For the Programmer - Adding Modules

Author: Menachem Sklarz

Affiliation: Bioinformatics Core Facility, National institute of Biotechnology in the Negev, Ben-Gurion University.

Steps in writing NeatSeq-Flow modules

Preparing the module file

  1. Choose a name for the module. e.g. bowtie2_mapper

  2. Decide which level the module will work on: samples or project-wide?

  3. Change the name of the template file to to <module_name>.py.

  4. Make sure the file is within a directory which includes an empty __init__.py file. This directory is passed to NeatSeq-Flow through the module_path global parameter (see Parameter file definition)

  5. Change the class name to Step_<module_name> in the line beginning with class Step_.... Make sure <module_name> here is identical to the one you used in the filename above.

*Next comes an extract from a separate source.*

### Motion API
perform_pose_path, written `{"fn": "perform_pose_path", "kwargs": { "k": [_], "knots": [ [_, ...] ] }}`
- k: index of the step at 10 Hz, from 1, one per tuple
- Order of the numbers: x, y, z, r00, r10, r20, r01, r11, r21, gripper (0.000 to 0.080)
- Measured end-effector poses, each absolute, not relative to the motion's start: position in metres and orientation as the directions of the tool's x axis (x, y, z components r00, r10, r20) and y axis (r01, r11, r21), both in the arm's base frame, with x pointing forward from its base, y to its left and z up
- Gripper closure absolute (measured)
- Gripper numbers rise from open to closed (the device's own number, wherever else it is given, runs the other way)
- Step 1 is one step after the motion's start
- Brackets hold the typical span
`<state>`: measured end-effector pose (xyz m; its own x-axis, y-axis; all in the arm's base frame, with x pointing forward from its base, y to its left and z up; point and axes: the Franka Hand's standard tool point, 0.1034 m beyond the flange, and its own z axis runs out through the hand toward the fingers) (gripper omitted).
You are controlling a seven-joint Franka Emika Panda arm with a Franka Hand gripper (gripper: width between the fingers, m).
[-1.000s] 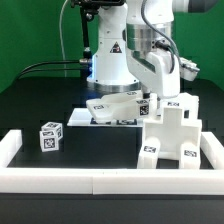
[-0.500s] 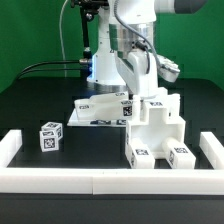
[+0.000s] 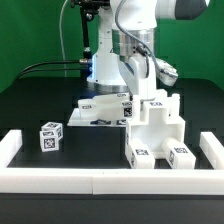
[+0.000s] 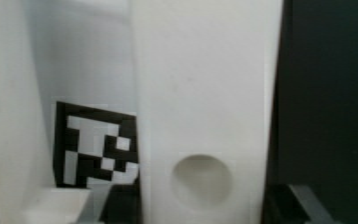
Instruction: Assemble chair
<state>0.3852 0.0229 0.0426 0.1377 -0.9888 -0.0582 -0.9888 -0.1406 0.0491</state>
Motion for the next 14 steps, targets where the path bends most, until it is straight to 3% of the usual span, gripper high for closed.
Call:
{"fn": "perform_pose_path", "kwargs": {
  "k": [4,5,7,9,14],
  "knots": [
    [0.387,0.022,0.041,0.145,-0.988,-0.054,-0.988,-0.147,0.049,0.0514],
    [0.390,0.018,0.041,0.068,-0.996,-0.049,-0.996,-0.070,0.047,0.0514],
    [0.389,0.030,0.034,-0.223,-0.975,-0.018,-0.974,0.223,0.045,0.0514],
    [0.391,0.055,0.025,-0.523,-0.852,0.022,-0.852,0.523,-0.018,0.0514],
    [0.380,0.061,0.017,-0.729,-0.684,0.019,-0.684,0.729,0.010,0.0514]
  ]
}}
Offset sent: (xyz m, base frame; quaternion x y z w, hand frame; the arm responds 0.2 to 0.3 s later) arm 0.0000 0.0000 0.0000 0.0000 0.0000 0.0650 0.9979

Things to modify in the actual code

  1. In step_specific_init(), set self.shell to csh or bash, depending on the shell language you want your scripts to be coded in (It is best to use bash because it will work with Install and execute with Conda).
  2. In step_sample_initiation() method, you can do things on the sample_data structure before actual script preparing, such as assertion checking (Exceptions and Warnings) to make sure the data the step requires exists in the sample_data structure.
  3. build_scripts() is the actual place to put the step script building code. See Instructions for build_scripts() function.
  4. make_sample_file_index() is a place to put code that produces an index file of the files produced by this step (BLAST uses this function, so you can check it out in blast.py)
  5. In create_spec_preliminary_script() you create the code for a script that will be run before all other step scripts are executed. If not defined or returns nothing, it will be ignored (i.e. you can set it to pass). This is useful if you need to prepare a database, for example, before the other scripts use it.
  6. In create_spec_wrapping_up_script() you create the code for a script that will be run after all other step scripts are executed. If not defined or returns nothing, it will be ignored (i.e. you can set it to “pass”). This is the place to call make_sample_file_index() to create an index of the files produced in this step; and to call a script that takes the index file and does some kind of data agglomeration.
  7. It is highly recommended to create an instance-scope list of the redirected parameters that the user should not pass because they are dealt with by your module. The list should be called auto_redirs and you should place it directly after the class definition line (i.e. the line beginning with class Step_...). After instance creation, the list is checked by NeatSeq-Flow to make sure the user did not pass forbidden parameters.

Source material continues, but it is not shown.